Restate word for word the opening line of the data below and every line after it until the line with "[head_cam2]", that line too, but not the pictures.

+===+

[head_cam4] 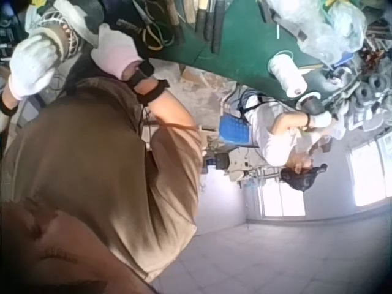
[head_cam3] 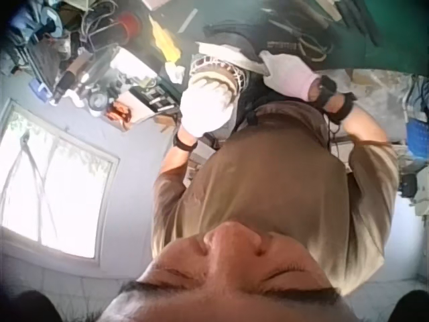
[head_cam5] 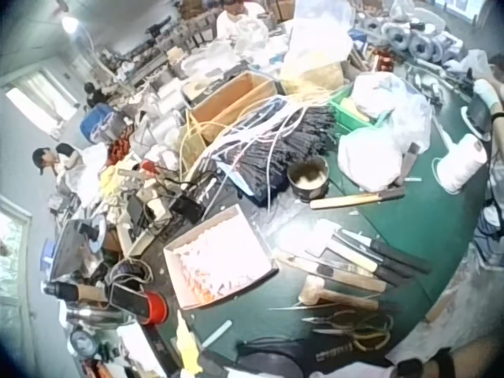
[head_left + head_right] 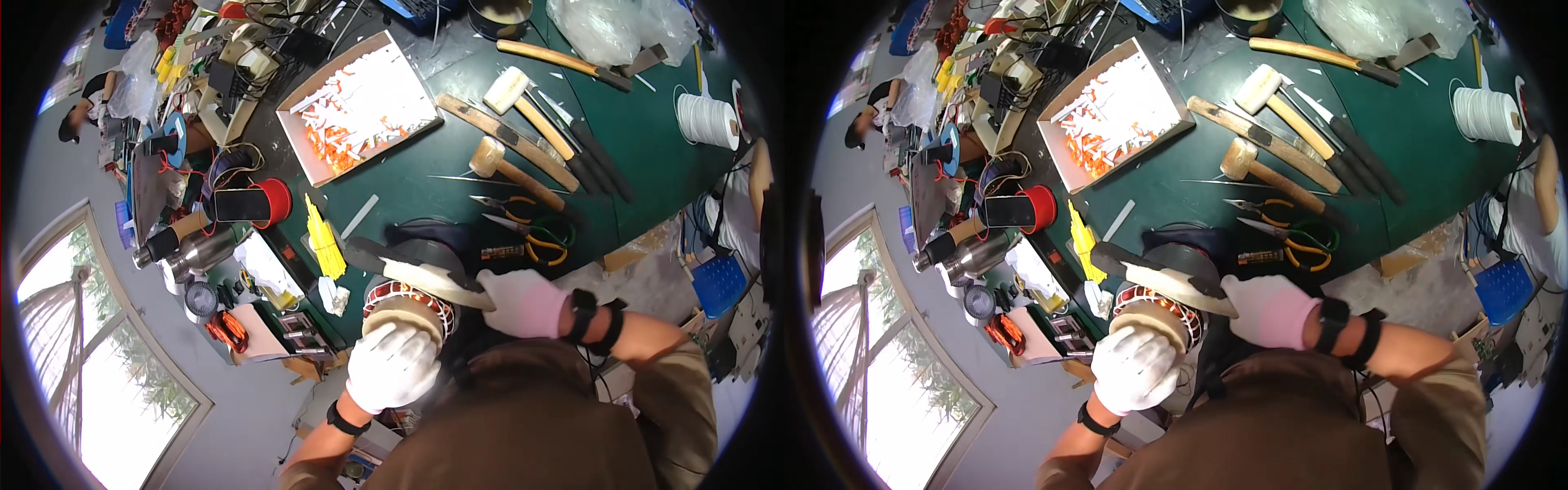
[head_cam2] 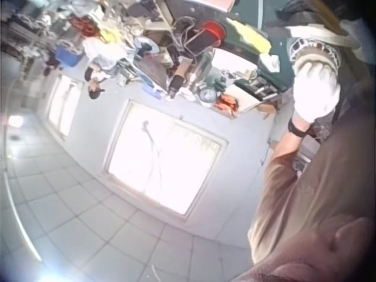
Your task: Assembling or repairing an electric motor stator by securing windings and using a mallet to shape components.
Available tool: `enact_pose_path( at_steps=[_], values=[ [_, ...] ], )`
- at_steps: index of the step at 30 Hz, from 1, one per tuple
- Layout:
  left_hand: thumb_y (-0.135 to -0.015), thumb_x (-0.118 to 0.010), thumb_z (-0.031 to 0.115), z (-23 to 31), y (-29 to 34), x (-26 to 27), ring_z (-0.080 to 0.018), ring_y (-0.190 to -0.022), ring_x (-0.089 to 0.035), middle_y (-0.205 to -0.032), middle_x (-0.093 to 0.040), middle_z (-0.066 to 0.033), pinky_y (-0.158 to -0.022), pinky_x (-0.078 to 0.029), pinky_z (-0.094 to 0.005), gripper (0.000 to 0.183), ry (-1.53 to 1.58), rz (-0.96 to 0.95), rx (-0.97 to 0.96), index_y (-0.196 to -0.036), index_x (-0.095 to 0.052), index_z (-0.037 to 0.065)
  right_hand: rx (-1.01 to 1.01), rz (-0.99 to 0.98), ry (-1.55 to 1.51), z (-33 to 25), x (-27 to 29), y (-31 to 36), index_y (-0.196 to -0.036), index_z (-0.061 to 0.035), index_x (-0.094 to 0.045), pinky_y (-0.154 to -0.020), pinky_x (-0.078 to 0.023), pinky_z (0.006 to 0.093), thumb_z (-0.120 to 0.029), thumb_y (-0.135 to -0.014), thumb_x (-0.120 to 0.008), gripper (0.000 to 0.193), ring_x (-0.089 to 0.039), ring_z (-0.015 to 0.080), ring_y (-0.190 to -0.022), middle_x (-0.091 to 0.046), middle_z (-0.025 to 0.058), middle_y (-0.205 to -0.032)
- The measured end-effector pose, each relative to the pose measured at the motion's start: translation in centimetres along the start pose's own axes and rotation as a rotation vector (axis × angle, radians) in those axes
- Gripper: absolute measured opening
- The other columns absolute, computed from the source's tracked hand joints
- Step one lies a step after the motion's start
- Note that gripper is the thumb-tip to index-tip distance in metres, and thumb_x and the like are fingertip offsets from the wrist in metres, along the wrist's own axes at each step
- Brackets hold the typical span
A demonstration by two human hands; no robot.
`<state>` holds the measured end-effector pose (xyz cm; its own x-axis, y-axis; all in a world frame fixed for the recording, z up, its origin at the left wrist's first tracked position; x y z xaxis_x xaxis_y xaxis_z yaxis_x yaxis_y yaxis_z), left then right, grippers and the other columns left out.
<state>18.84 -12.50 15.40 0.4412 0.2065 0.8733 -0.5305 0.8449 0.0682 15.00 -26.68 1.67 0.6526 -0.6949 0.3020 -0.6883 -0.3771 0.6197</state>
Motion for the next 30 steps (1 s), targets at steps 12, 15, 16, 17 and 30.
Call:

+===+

→ Task solution
[head_cam4] 
[head_cam3] 
[head_cam5] 
[head_left + head_right] 
[head_cam2] 

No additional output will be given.